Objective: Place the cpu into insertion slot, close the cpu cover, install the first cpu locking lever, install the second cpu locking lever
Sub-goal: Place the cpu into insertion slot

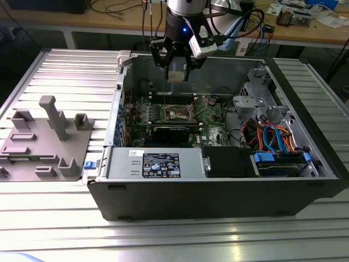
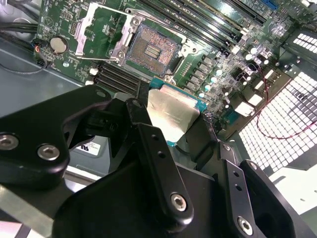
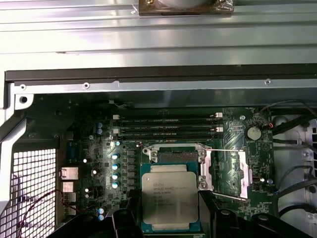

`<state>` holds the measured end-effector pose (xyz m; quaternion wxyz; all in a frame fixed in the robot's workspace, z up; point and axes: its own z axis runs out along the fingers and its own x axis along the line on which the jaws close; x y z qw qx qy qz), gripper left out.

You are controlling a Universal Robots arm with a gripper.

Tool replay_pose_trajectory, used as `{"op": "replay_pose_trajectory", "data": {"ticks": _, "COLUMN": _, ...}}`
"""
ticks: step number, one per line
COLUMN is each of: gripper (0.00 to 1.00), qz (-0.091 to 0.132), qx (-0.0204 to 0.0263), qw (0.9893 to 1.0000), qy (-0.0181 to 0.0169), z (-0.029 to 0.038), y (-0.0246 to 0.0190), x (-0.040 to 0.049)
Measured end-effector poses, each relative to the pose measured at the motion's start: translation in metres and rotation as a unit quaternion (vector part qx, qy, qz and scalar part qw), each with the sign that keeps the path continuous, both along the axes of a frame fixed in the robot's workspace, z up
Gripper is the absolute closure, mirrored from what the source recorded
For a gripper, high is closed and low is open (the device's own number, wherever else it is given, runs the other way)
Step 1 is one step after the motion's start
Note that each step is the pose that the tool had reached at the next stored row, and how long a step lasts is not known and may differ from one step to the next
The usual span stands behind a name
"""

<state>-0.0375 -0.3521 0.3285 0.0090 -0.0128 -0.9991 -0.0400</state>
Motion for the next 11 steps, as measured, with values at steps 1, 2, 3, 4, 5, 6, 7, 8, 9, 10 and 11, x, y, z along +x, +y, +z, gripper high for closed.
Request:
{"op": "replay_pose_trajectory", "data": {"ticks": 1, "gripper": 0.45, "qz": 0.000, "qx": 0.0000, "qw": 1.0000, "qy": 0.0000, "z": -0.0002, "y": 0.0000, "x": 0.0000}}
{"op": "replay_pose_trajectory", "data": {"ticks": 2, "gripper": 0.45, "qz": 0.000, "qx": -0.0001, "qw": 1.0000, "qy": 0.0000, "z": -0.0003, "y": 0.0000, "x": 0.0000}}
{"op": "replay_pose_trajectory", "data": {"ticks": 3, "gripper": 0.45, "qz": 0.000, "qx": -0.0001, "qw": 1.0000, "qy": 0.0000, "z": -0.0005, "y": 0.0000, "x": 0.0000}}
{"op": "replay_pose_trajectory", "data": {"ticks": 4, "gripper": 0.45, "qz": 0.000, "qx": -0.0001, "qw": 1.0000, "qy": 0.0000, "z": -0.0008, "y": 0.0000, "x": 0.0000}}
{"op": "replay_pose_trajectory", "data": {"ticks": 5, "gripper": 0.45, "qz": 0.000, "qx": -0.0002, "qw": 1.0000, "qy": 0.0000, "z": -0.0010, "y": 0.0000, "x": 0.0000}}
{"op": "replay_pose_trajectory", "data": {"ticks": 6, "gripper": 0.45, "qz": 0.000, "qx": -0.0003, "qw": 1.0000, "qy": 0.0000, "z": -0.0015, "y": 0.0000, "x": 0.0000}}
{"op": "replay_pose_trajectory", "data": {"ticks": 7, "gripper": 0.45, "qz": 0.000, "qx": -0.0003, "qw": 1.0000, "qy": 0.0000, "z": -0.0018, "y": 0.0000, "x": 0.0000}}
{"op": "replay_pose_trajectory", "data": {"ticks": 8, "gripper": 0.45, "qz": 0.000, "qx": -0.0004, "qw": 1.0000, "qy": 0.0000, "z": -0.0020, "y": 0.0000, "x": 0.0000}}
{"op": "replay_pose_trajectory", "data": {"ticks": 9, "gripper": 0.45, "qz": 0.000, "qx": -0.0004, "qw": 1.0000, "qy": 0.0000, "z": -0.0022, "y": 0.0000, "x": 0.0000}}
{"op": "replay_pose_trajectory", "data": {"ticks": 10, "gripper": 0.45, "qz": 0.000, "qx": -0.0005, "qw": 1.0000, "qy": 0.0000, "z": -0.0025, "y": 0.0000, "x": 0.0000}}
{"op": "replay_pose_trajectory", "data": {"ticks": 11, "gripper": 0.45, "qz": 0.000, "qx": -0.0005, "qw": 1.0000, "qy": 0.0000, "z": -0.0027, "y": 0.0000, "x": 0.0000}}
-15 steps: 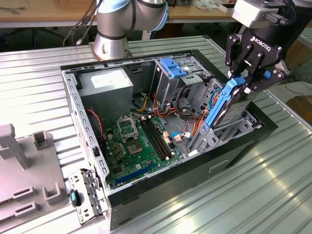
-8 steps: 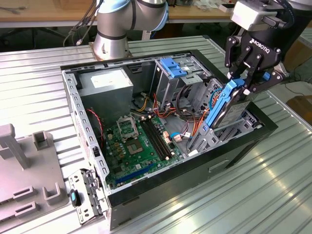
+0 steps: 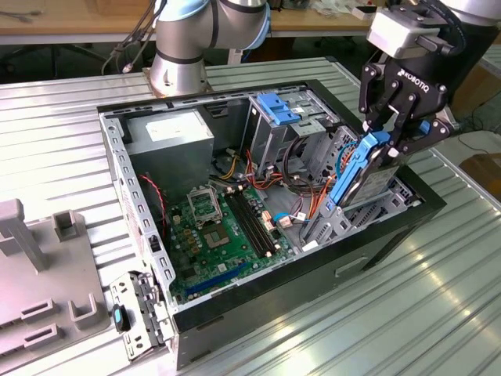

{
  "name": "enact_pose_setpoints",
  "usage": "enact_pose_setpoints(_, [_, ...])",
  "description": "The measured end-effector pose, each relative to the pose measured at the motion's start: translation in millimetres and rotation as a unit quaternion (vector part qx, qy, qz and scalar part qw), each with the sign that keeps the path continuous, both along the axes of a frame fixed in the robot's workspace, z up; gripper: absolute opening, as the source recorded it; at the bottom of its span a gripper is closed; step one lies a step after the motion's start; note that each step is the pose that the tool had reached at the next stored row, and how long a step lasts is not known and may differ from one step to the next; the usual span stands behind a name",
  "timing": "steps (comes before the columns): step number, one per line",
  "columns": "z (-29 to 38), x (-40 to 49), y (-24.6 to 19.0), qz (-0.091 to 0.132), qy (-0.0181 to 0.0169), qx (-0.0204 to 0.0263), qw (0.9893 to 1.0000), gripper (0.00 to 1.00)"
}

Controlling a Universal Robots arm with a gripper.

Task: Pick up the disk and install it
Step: 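Insert the disk into the insertion slot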

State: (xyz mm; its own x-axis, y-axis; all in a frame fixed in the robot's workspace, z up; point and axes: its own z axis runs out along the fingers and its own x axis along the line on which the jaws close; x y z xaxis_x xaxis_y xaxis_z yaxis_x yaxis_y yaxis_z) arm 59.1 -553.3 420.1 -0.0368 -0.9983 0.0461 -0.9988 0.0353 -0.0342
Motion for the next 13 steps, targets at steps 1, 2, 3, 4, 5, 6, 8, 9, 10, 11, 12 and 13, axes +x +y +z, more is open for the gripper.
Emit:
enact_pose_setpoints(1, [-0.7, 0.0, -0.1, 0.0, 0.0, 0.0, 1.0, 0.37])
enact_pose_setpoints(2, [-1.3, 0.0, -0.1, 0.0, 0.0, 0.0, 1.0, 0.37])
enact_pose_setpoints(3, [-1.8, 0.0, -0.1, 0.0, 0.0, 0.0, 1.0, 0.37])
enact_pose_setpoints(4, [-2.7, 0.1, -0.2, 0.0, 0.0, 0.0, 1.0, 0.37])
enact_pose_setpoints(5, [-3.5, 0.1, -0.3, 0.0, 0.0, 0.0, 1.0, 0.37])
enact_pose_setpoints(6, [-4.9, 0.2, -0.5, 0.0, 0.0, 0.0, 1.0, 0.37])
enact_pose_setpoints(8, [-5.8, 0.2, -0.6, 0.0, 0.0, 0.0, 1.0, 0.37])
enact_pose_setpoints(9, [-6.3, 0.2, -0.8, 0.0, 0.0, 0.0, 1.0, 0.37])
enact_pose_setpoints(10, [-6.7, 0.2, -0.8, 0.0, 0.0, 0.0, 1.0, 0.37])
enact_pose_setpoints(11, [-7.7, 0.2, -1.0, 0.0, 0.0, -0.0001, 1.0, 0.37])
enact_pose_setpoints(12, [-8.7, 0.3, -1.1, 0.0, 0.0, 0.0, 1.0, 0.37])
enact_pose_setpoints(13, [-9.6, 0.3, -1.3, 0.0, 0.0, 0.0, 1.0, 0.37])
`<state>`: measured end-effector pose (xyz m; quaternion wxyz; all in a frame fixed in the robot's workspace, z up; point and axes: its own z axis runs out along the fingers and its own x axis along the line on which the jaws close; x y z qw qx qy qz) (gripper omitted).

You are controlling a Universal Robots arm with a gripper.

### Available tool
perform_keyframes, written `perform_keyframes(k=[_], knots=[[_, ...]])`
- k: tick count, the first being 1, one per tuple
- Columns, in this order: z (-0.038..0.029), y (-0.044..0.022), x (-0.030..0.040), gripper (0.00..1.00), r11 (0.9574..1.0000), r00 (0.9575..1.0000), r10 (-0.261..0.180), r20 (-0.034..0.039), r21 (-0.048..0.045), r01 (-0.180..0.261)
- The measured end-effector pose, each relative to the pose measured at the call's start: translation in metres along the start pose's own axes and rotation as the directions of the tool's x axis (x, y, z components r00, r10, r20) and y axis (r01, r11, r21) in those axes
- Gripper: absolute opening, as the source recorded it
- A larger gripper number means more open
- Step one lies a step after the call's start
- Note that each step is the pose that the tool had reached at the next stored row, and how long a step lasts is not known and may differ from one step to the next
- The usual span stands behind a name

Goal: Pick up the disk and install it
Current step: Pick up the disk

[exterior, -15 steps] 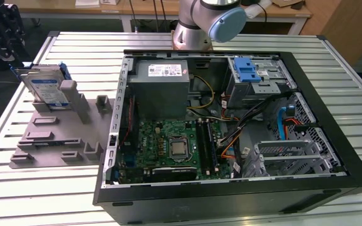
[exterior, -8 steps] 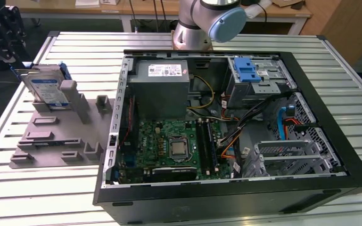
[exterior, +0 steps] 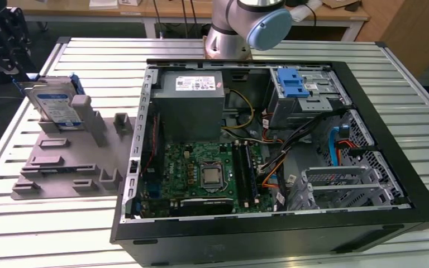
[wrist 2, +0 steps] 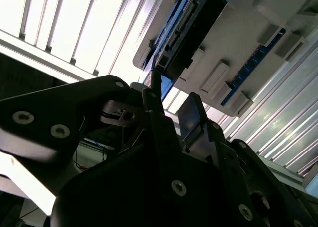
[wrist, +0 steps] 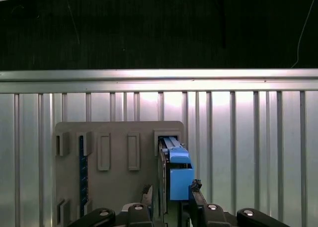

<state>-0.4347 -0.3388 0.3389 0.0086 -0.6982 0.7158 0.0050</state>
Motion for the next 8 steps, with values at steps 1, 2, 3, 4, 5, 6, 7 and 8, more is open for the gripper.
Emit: perform_keyframes(k=[1, 2, 3, 4, 5, 6, 7, 8], knots=[[0.0001, 0.0000, 0.0000, 0.41, 1.0000, 1.0000, 0.000, 0.0000, 0.0000, 0.000], [0.0001, 0.0000, 0.0000, 0.41, 1.0000, 1.0000, 0.000, 0.0000, 0.0001, 0.000], [0.0002, 0.0000, 0.0000, 0.43, 1.0000, 1.0000, 0.000, 0.0001, 0.0001, 0.000], [0.0003, 0.0000, 0.0000, 0.48, 1.0000, 1.0000, 0.000, 0.0000, 0.0000, 0.000], [0.0003, 0.0000, 0.0000, 0.48, 1.0000, 1.0000, 0.000, 0.0000, 0.0000, 0.000], [0.0004, 0.0000, 0.0000, 0.48, 1.0000, 1.0000, 0.000, 0.0000, 0.0000, 0.000], [0.0004, 0.0000, 0.0000, 0.55, 1.0000, 1.0000, 0.000, 0.0000, 0.0001, 0.000], [0.0005, 0.0000, 0.0000, 0.55, 1.0000, 1.0000, 0.000, 0.0000, 0.0000, 0.000]])
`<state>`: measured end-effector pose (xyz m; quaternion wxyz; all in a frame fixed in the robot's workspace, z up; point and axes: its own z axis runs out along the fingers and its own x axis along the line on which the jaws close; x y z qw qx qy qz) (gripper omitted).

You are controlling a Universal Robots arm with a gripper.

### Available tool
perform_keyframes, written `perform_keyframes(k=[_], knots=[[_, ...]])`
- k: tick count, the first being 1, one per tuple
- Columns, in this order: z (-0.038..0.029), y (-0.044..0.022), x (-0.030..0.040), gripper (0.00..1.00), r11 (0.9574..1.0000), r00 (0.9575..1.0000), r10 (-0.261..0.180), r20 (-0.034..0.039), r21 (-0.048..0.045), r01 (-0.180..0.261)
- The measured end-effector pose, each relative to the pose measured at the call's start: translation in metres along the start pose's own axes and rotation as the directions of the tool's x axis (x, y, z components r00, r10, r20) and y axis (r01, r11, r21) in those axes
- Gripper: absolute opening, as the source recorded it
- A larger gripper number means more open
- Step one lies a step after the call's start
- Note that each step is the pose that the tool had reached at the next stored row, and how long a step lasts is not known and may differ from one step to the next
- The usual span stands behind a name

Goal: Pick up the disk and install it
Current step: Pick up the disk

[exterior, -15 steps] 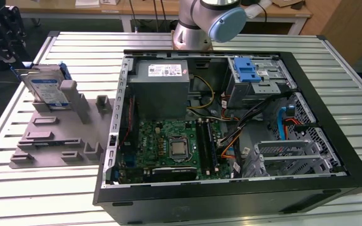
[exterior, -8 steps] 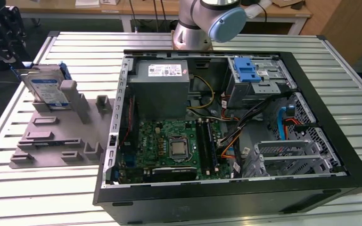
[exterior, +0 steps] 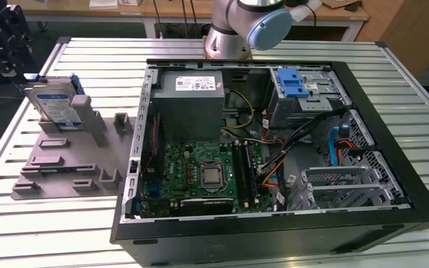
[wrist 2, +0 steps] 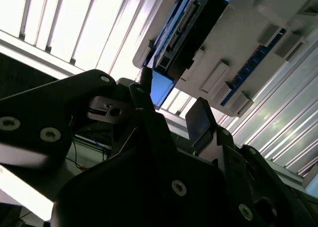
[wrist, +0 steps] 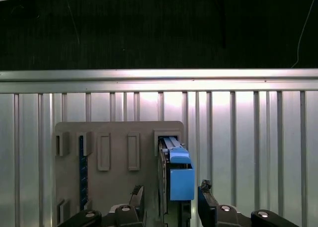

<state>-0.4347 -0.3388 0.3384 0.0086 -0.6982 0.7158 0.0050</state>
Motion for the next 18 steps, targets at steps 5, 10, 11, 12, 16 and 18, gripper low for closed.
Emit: perform_keyframes(k=[5, 10, 11, 12, 16, 18], knots=[[0.0003, 0.0000, 0.0000, 0.55, 1.0000, 1.0000, 0.000, 0.0000, 0.0000, 0.000], [0.0006, 0.0000, 0.0000, 0.62, 1.0000, 1.0000, 0.000, 0.0000, 0.0000, 0.000], [0.0007, 0.0000, 0.0000, 0.62, 1.0000, 1.0000, 0.000, 0.0000, 0.0000, 0.000], [0.0008, 0.0000, 0.0000, 0.62, 1.0000, 1.0000, 0.000, 0.0000, 0.0000, 0.000], [0.0009, 0.0000, 0.0000, 0.69, 1.0000, 1.0000, 0.000, 0.0000, 0.0000, 0.000], [0.0009, 0.0000, 0.0000, 0.69, 1.0000, 1.0000, 0.000, 0.0000, 0.0000, 0.000]])
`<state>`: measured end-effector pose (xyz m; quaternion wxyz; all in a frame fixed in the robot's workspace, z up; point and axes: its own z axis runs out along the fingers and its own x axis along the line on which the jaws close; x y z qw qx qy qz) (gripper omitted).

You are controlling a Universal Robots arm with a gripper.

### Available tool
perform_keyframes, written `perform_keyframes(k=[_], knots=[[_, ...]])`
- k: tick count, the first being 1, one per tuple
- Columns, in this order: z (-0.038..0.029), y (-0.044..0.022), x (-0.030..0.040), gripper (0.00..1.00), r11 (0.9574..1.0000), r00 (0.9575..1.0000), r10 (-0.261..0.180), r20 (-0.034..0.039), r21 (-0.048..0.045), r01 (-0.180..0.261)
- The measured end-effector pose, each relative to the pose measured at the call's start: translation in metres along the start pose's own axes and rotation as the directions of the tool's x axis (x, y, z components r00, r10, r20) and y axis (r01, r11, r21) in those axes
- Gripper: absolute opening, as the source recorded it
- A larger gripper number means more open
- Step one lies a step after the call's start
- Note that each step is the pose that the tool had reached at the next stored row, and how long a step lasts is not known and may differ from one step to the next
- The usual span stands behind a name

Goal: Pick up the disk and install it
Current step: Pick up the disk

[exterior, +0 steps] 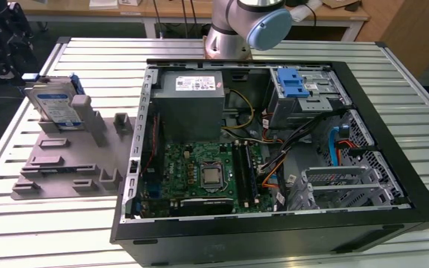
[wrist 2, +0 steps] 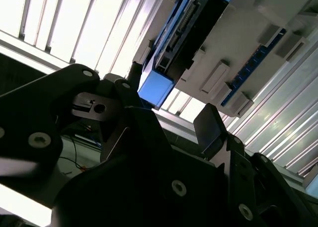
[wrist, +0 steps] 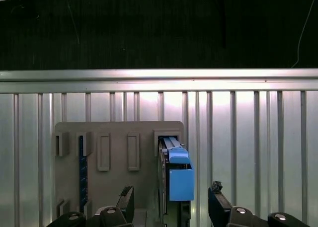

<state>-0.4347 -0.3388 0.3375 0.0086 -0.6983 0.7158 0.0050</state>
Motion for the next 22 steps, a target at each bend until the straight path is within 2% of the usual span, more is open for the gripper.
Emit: perform_keyframes(k=[7, 11, 15, 16, 22], knots=[[0.0003, 0.0000, 0.0000, 0.69, 1.0000, 1.0000, 0.000, 0.0001, 0.0000, 0.000], [0.0011, 0.0026, -0.0013, 0.69, 1.0000, 1.0000, 0.000, -0.0016, 0.0000, 0.000], [0.0036, 0.0047, -0.0035, 0.69, 1.0000, 1.0000, 0.000, -0.0017, 0.0001, 0.000], [0.0071, 0.0048, -0.0038, 0.69, 1.0000, 1.0000, 0.000, -0.0017, 0.0002, 0.000], [0.0073, 0.0048, -0.0038, 0.69, 1.0000, 1.0000, 0.000, -0.0018, 0.0000, 0.000]])
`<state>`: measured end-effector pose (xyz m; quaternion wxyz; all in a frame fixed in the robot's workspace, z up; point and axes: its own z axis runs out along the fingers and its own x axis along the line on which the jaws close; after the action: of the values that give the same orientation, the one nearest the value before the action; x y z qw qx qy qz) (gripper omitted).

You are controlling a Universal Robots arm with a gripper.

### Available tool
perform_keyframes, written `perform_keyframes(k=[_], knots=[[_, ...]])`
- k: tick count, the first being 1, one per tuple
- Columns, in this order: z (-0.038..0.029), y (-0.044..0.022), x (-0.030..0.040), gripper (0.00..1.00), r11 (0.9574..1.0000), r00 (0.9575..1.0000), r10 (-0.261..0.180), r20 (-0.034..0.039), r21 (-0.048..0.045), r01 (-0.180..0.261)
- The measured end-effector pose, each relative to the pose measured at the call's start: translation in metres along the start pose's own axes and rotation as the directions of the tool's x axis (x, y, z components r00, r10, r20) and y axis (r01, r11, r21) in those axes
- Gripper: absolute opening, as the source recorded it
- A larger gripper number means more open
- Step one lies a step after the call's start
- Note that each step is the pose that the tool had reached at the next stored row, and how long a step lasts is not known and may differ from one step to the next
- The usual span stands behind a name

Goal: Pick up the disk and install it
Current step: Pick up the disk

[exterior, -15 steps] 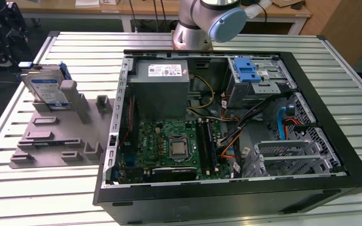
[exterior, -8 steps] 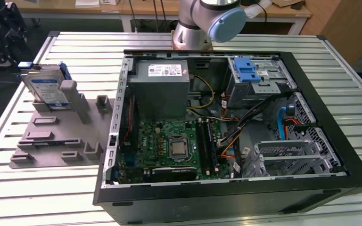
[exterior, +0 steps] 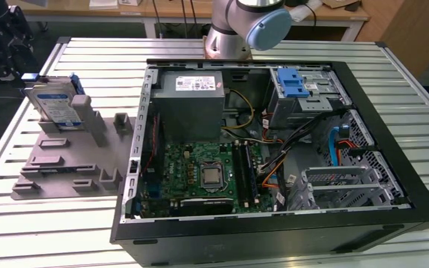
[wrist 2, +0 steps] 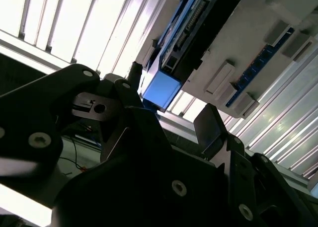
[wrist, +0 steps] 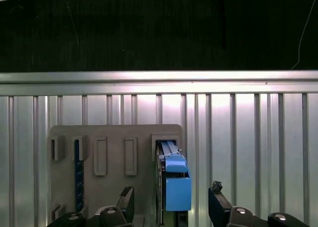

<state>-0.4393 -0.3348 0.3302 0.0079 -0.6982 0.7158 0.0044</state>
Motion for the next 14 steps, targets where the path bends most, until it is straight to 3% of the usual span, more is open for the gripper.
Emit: perform_keyframes(k=[8, 9, 10, 12, 14], knots=[[0.0024, 0.0000, 0.0000, 0.69, 1.0000, 1.0000, 0.000, -0.0001, -0.0002, 0.000], [0.0142, 0.0001, 0.0002, 0.69, 1.0000, 1.0000, 0.000, 0.0001, 0.0001, 0.000], [0.0142, 0.0000, 0.0002, 0.69, 1.0000, 1.0000, 0.000, 0.0000, 0.0001, 0.000], [0.0214, 0.0001, 0.0004, 0.69, 1.0000, 1.0000, 0.000, 0.0000, 0.0000, 0.000], [0.0216, 0.0001, 0.0004, 0.69, 1.0000, 1.0000, 0.000, 0.0000, 0.0001, 0.000]])
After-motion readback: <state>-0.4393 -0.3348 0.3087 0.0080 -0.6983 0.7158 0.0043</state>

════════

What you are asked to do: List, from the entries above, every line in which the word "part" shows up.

Result:
Measured end-effector poses, each relative to the pose measured at the motion's start: translation in metres and rotation as a unit quaternion (vector part qx, qy, qz and scalar part qw), each with the sign that keeps the path continuous, both along the axes of a frame fixed in the robot's workspace, z up
  "description": "The measured end-effector pose, each relative to the pose measured at the motion's start: translation in millimetres and rotation as a unit quaternion (vector part qx, qy, qz and scalar part qw), each with the sign that keeps the path continuous, both along the axes of a frame fixed in the robot's workspace, z up; gripper: absolute opening, as the source recorded it; at the bottom of its span a gripper is closed; step one lies a step after the motion's start; note that each step is the pose that the tool had reached at the next stored row, and how long a step lasts is not known and may differ from one step to the next; the usual span stands behind a name",

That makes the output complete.